§ INFORMATION SUPPLIED:
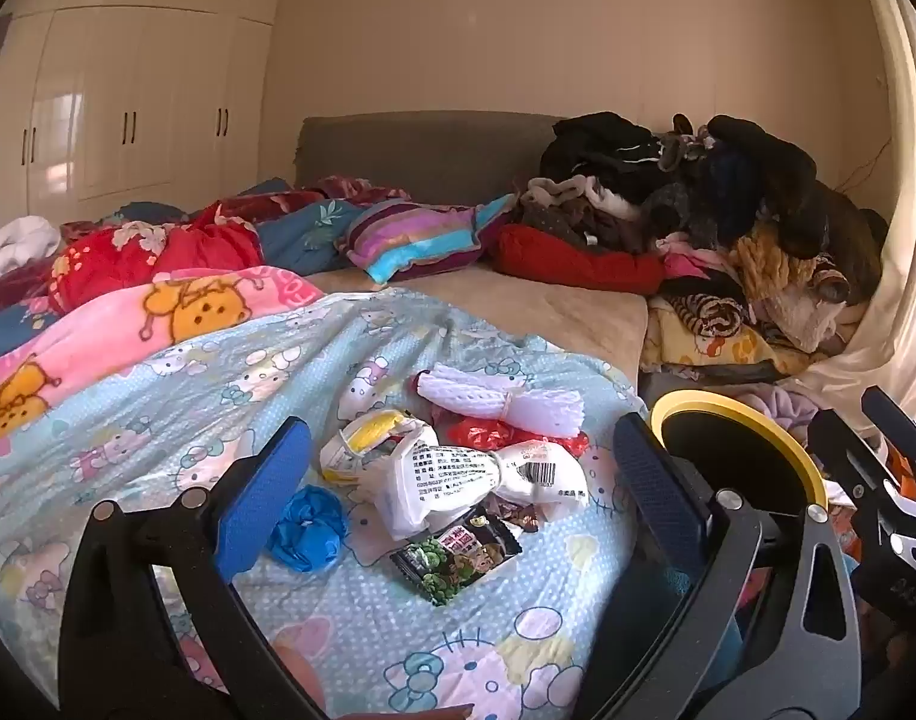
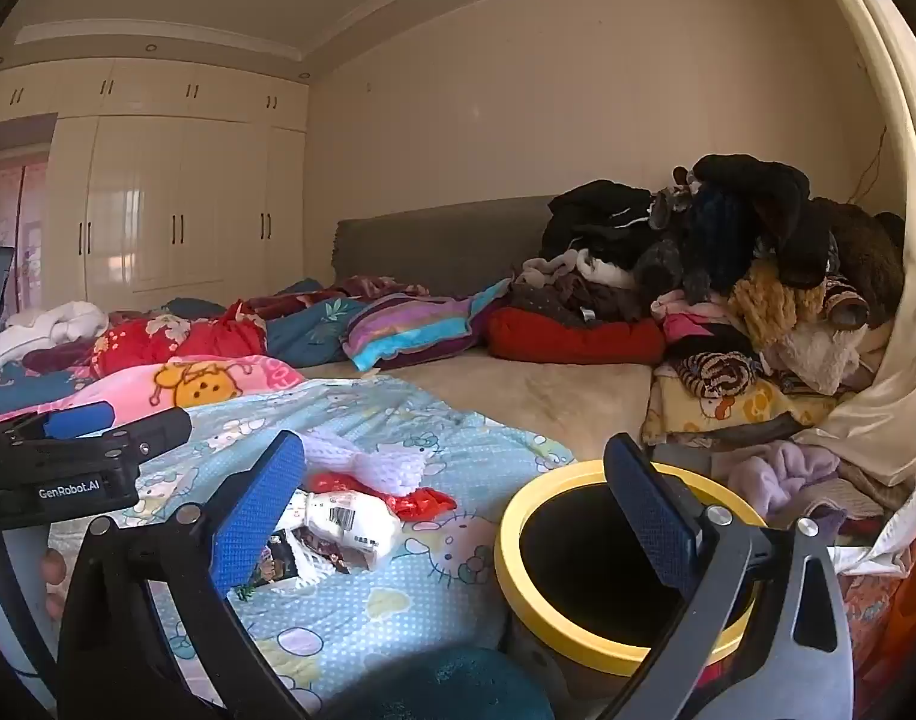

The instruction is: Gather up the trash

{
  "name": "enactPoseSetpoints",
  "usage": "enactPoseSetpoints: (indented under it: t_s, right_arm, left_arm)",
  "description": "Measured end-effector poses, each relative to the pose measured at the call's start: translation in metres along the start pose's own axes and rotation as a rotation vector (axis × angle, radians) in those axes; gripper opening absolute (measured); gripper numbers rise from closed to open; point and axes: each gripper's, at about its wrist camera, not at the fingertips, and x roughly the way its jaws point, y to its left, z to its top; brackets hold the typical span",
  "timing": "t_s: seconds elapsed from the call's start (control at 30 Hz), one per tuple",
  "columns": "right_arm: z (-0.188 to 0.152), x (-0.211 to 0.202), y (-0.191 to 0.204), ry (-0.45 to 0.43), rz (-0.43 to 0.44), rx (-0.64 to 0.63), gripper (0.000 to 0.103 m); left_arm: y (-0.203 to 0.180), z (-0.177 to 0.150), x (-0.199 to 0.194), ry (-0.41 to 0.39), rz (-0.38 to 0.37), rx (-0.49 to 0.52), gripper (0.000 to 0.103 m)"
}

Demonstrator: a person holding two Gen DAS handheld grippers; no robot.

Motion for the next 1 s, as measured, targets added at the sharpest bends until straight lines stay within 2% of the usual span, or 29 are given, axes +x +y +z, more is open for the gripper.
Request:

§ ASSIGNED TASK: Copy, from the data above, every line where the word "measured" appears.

§ EXERCISE RESPONSE:
  "description": "Measured end-effector poses, each relative to the pose measured at the call's start: translation in metres along the start pose's own axes and rotation as a rotation vector (axis × angle, radians) in those axes; gripper opening absolute (measured); gripper numbers rise from closed to open; point and axes: each gripper's, at about its wrist camera, not at the fingertips, and x roughly the way its jaws point, y to its left, z to its top; brackets hold the typical span",
Motion for the next 1 s, as measured, targets added at the sharpest bends until straight lines stay within 2% of the usual span, or 29 are given, axes +x +y +z, more is open for the gripper.

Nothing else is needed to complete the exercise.